◆ Assignment:
Copy out the entire listing word for word.

::::

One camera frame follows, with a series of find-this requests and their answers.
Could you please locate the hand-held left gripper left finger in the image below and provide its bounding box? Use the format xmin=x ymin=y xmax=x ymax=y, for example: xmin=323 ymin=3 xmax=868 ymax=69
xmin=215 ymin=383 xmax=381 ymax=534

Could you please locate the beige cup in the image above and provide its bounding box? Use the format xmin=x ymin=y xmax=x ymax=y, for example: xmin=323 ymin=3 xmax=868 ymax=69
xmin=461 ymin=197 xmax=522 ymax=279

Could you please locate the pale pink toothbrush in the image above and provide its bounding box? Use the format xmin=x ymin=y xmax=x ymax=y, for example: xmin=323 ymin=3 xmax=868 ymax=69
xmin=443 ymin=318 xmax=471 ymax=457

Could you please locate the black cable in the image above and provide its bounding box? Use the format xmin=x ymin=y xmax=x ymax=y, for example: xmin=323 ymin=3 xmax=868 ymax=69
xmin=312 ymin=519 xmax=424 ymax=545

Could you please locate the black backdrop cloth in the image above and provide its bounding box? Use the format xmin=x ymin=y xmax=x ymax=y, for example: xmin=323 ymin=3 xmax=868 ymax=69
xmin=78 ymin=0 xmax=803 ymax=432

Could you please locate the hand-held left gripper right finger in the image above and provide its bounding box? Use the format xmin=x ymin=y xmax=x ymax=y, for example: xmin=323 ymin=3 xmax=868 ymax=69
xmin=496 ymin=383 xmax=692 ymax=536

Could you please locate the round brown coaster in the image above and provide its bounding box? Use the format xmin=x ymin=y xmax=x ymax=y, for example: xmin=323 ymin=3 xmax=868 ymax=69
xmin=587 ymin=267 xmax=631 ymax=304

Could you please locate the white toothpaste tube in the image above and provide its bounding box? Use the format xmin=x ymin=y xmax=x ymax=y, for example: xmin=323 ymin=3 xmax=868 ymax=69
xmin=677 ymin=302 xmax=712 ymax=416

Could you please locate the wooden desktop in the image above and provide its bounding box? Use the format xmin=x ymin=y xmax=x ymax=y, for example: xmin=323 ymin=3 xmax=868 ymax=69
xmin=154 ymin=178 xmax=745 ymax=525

::::

◆ Task solution:
One camera frame follows, with a series of find-this requests and their answers.
Could you please locate the hand-held left gripper left finger in the image below and provide its bounding box? Use the format xmin=x ymin=y xmax=x ymax=y, for example: xmin=323 ymin=3 xmax=868 ymax=69
xmin=215 ymin=383 xmax=381 ymax=534

Could you please locate the beige cup in the image above and provide its bounding box? Use the format xmin=x ymin=y xmax=x ymax=y, for example: xmin=323 ymin=3 xmax=868 ymax=69
xmin=461 ymin=197 xmax=522 ymax=279

Could you please locate the pale pink toothbrush in the image above and provide its bounding box? Use the format xmin=x ymin=y xmax=x ymax=y, for example: xmin=323 ymin=3 xmax=868 ymax=69
xmin=443 ymin=318 xmax=471 ymax=457

Could you please locate the black cable in the image above and provide its bounding box? Use the format xmin=x ymin=y xmax=x ymax=y, for example: xmin=323 ymin=3 xmax=868 ymax=69
xmin=312 ymin=519 xmax=424 ymax=545

Could you please locate the black backdrop cloth in the image above and provide its bounding box? Use the format xmin=x ymin=y xmax=x ymax=y, for example: xmin=323 ymin=3 xmax=868 ymax=69
xmin=78 ymin=0 xmax=803 ymax=432

Could you please locate the hand-held left gripper right finger in the image above and provide its bounding box? Use the format xmin=x ymin=y xmax=x ymax=y, for example: xmin=323 ymin=3 xmax=868 ymax=69
xmin=496 ymin=383 xmax=692 ymax=536

Could you please locate the round brown coaster in the image above and provide its bounding box? Use the format xmin=x ymin=y xmax=x ymax=y, for example: xmin=323 ymin=3 xmax=868 ymax=69
xmin=587 ymin=267 xmax=631 ymax=304

Could you please locate the white toothpaste tube in the image above and provide its bounding box? Use the format xmin=x ymin=y xmax=x ymax=y, for example: xmin=323 ymin=3 xmax=868 ymax=69
xmin=677 ymin=302 xmax=712 ymax=416

Could you please locate the wooden desktop in the image above and provide its bounding box? Use the format xmin=x ymin=y xmax=x ymax=y, for example: xmin=323 ymin=3 xmax=868 ymax=69
xmin=154 ymin=178 xmax=745 ymax=525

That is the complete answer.